My stance was that the more people who knew about this the more could help both  Nick and me, I didn’t know what sort of help we’d need but any would be welcome.  I emailed my head teacher, and she phoned me back within minutes, it was the last day of our school summer holidays and she was spending quality time with her children, yet she was so supportive and kind. You find out quickly who is rooting for you!  Kindness becomes a recurring theme.

Tip:  There is no right or wrong way to tell or not tell people – you have to do what is right for you. Tell your workplace as soon as you can as you will need time for appointments.

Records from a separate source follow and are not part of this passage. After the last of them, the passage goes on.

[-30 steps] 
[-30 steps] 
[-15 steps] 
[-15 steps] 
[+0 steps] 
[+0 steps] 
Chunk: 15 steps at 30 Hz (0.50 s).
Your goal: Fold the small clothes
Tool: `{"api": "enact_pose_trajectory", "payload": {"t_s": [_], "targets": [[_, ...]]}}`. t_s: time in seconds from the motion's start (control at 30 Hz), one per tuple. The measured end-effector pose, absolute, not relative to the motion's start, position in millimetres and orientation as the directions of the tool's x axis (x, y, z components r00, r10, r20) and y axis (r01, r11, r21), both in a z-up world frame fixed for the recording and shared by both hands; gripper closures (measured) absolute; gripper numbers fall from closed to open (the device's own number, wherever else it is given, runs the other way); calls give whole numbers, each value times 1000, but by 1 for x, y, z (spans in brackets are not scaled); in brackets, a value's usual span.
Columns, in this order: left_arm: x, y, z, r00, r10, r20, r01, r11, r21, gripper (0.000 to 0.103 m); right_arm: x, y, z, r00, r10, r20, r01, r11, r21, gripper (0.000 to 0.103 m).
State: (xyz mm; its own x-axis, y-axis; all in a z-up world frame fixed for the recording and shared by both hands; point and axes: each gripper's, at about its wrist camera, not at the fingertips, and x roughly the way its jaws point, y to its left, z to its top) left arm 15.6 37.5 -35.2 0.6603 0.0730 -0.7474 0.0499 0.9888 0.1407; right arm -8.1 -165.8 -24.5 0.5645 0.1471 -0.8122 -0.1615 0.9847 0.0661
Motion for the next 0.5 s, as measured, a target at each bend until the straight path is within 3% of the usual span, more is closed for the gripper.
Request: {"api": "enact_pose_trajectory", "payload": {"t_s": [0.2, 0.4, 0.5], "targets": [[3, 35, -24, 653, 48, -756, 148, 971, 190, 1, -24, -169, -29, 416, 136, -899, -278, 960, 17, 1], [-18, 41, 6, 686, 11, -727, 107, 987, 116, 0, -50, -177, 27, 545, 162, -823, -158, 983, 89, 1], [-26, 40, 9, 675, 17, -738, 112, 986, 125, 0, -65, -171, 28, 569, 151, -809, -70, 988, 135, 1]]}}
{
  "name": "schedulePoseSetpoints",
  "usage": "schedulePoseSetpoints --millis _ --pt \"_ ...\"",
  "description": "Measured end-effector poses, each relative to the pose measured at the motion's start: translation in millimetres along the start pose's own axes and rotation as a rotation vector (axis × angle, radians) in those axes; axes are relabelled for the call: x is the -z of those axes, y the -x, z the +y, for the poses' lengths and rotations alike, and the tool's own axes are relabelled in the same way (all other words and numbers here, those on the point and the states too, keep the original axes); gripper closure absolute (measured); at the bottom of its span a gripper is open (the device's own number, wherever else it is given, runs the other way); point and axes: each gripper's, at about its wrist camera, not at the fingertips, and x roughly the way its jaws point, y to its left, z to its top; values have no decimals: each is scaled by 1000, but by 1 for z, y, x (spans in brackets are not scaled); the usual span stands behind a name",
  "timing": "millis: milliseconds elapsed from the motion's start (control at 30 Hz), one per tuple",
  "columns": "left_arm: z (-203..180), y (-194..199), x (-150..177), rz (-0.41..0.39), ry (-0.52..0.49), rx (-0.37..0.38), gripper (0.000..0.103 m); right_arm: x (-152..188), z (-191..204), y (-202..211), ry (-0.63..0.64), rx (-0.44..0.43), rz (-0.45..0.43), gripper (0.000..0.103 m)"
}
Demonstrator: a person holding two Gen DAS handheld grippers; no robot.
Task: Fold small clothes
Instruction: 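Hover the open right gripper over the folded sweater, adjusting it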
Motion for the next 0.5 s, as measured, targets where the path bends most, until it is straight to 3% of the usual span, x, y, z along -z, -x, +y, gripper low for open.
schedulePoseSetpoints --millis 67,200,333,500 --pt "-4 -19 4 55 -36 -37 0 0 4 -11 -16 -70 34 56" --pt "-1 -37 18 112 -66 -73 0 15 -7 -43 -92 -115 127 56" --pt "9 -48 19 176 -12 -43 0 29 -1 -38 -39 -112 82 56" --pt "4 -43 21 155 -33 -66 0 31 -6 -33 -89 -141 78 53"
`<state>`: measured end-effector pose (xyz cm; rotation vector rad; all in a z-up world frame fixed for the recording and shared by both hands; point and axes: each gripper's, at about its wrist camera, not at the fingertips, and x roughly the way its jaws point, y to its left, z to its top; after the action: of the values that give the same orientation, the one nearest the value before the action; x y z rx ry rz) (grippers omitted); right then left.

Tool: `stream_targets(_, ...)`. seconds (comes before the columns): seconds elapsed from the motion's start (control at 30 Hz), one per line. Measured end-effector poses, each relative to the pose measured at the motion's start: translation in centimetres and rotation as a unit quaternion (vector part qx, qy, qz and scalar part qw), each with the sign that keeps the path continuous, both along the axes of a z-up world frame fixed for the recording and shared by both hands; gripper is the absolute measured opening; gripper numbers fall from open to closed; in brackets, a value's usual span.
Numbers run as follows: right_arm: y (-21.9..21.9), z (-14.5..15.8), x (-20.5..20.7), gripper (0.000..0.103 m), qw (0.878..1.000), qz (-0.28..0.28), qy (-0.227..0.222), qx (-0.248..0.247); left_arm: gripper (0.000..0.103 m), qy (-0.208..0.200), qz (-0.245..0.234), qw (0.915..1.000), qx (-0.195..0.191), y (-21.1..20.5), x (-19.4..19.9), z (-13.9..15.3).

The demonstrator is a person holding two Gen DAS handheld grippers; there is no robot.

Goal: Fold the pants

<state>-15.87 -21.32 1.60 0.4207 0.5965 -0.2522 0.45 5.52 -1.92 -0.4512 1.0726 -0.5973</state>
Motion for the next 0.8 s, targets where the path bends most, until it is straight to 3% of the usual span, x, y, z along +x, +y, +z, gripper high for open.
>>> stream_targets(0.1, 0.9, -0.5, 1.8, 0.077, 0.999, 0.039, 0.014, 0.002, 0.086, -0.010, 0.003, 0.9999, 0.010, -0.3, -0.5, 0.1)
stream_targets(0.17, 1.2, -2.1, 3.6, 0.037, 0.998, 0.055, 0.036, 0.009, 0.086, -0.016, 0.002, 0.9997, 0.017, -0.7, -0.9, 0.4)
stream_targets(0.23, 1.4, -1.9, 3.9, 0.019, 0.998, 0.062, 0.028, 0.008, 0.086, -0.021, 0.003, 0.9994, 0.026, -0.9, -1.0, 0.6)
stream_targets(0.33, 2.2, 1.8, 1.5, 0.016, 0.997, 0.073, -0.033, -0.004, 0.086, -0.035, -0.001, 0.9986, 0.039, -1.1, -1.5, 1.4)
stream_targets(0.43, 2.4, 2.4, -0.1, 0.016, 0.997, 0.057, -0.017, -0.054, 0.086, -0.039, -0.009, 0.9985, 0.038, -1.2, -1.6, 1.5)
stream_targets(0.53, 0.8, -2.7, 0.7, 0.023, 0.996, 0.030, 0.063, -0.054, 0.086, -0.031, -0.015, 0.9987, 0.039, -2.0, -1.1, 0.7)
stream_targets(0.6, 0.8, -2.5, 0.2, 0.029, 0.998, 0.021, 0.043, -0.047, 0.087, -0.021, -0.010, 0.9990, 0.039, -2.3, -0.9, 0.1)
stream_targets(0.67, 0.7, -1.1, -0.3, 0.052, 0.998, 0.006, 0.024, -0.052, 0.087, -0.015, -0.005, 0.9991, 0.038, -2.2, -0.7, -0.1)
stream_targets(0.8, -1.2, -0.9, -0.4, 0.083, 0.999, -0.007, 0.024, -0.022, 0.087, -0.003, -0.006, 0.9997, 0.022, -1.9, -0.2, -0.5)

4. The impatient patient is born….

The shock of the “C” word hits and suddenly a rational, fairly sensible person becomes a gibbering heap.  On hearing those words “cancer” and “mastectomy” my mind went into overdrive.  “No, no, no, some sort of mistake surely” .. at that point I told the room I would need to swear and did (F*ckitty F*ck became a favourite) and tears appeared and ran down my face.  This was not the outcome I had thought I would have.  Silly things popped into my head.. surely I was too tall for breast cancer – I’m 5ft 9ins,  no one in my family had it, I had breastfed three babies so it must be a mistake, how would I tell our grown up children and my parents.  At this point one of the lovely breast care nurses came in, I sat up got dressed and started firing questions at her:  could it be one out (mastectomy) one in (implant), what next, when, what sort of time line… didn’t they know that I was back at school the next day and this was all really, really, REALLY inconvenient – I had meetings to go to, new classes to teach, my team of coaches to manage and lead, new A Level and GCSE modules to plan.  Breast Cancer doesn’t care about any of that and within the space of an hour the Impatient Patient had been born.  A cup of coffee, lots of tissues and a handout later and Nick and I walked back to the car.  The sun was still shining, Derriford was still busy, the buses were running, people were going about their business but I felt physically sick and scared.

Tip: If you are called back to have a follow up mammogram make sure you wear a top which is easy to get on and off.  Don’t be embarrassed as the medical professionals have seen everything before.  Don’t take their matter of fact attitude as unkindness – this is their role, they are the experts and they go above and beyond to help.  It is okay to cry, they have lots of tissues.